### [Exercise details]
Scanning the listing below, tally every line where the string "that" shows up, then state the count alone.

= Beginning of Section =

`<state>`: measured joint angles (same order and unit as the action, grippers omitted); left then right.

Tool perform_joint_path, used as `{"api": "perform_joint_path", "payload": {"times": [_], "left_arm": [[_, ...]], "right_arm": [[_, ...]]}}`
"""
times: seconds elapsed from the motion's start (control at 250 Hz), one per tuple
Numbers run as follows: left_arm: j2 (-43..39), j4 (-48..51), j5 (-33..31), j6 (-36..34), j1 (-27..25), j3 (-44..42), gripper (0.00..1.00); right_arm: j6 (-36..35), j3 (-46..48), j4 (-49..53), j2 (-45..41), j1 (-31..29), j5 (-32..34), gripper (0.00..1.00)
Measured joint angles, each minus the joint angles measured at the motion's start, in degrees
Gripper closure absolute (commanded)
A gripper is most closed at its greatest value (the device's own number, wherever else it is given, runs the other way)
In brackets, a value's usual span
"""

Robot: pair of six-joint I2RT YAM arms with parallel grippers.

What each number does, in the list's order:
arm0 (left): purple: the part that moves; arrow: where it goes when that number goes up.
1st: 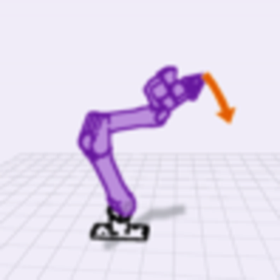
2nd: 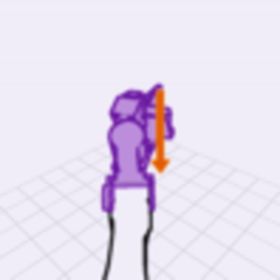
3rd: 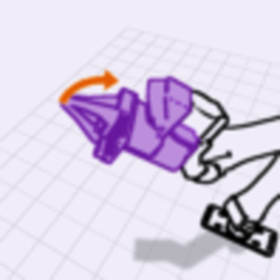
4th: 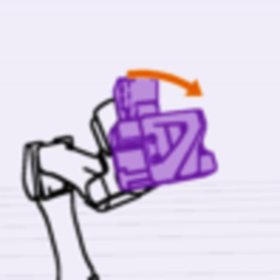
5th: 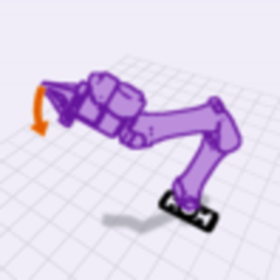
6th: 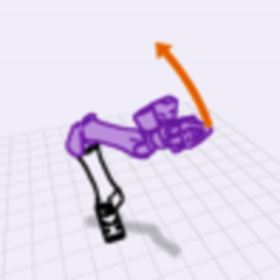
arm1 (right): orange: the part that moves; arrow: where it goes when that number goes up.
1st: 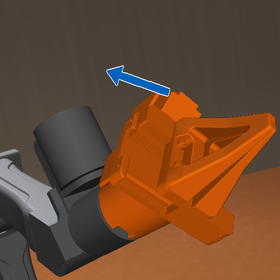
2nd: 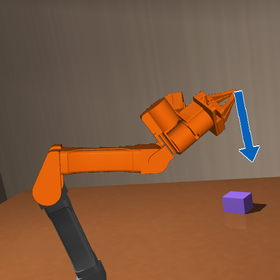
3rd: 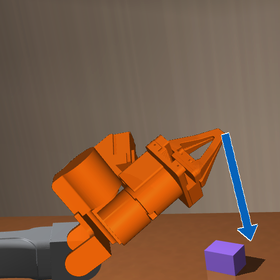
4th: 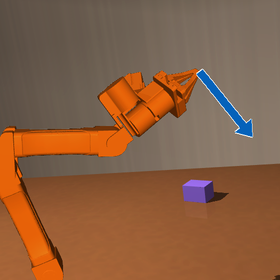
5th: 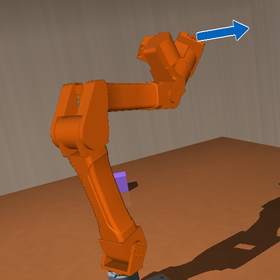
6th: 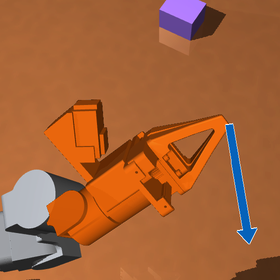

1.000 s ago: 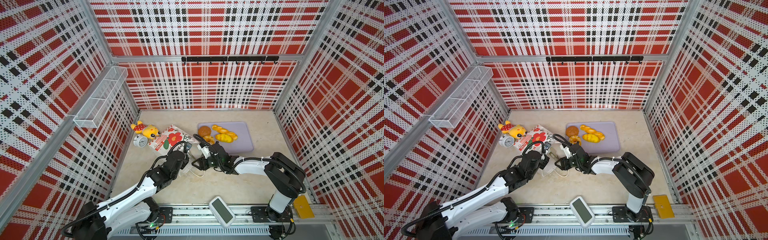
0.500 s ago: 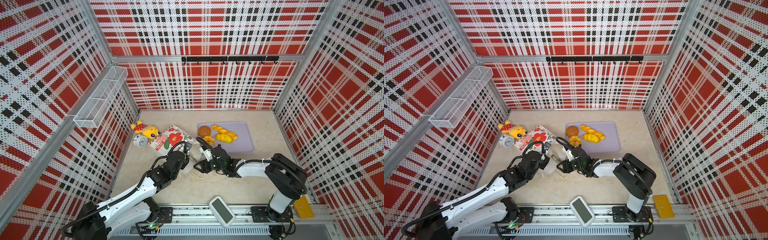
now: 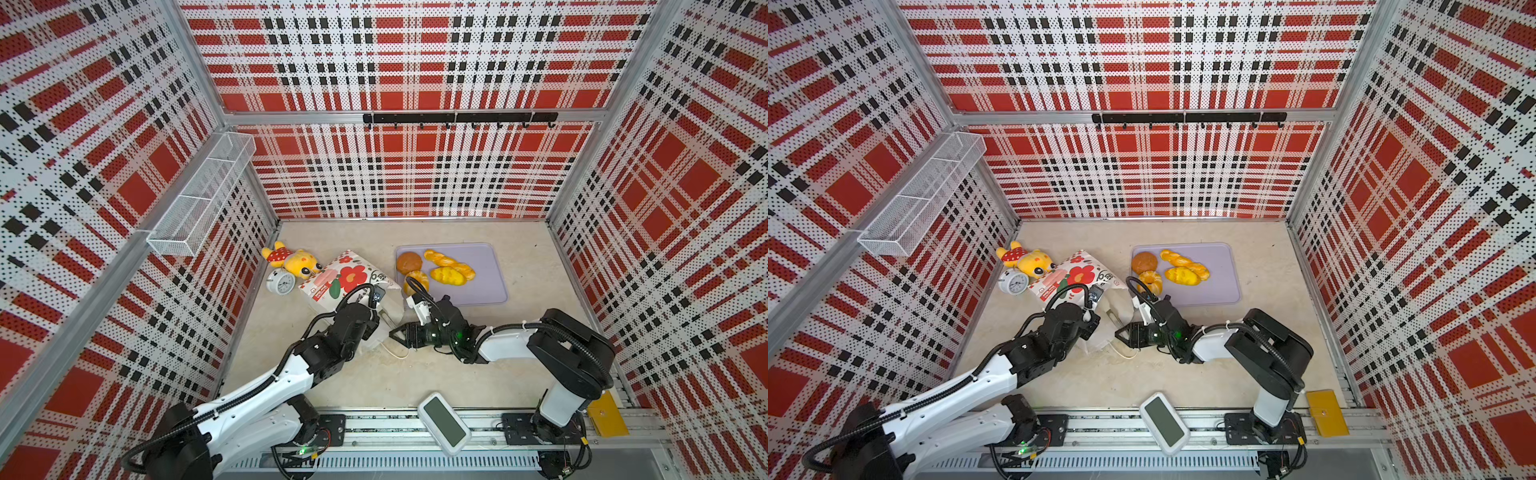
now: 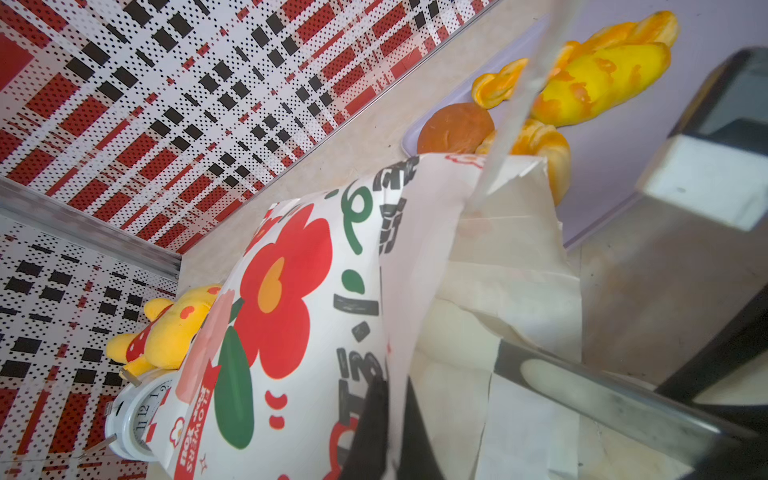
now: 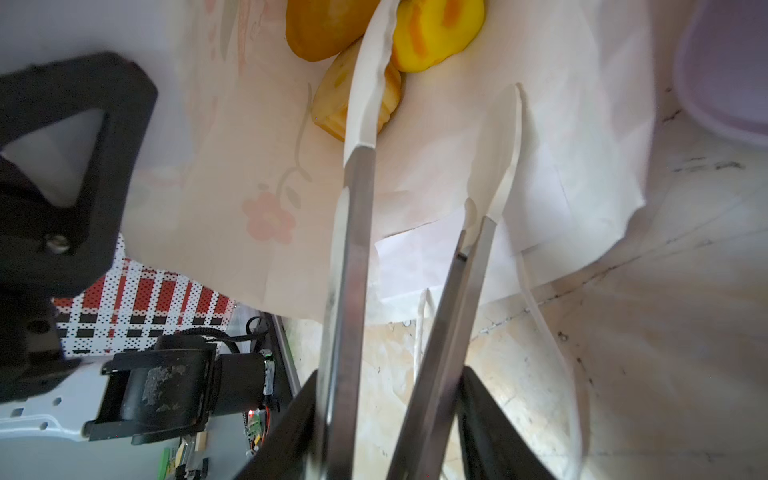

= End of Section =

### [Your solution]
2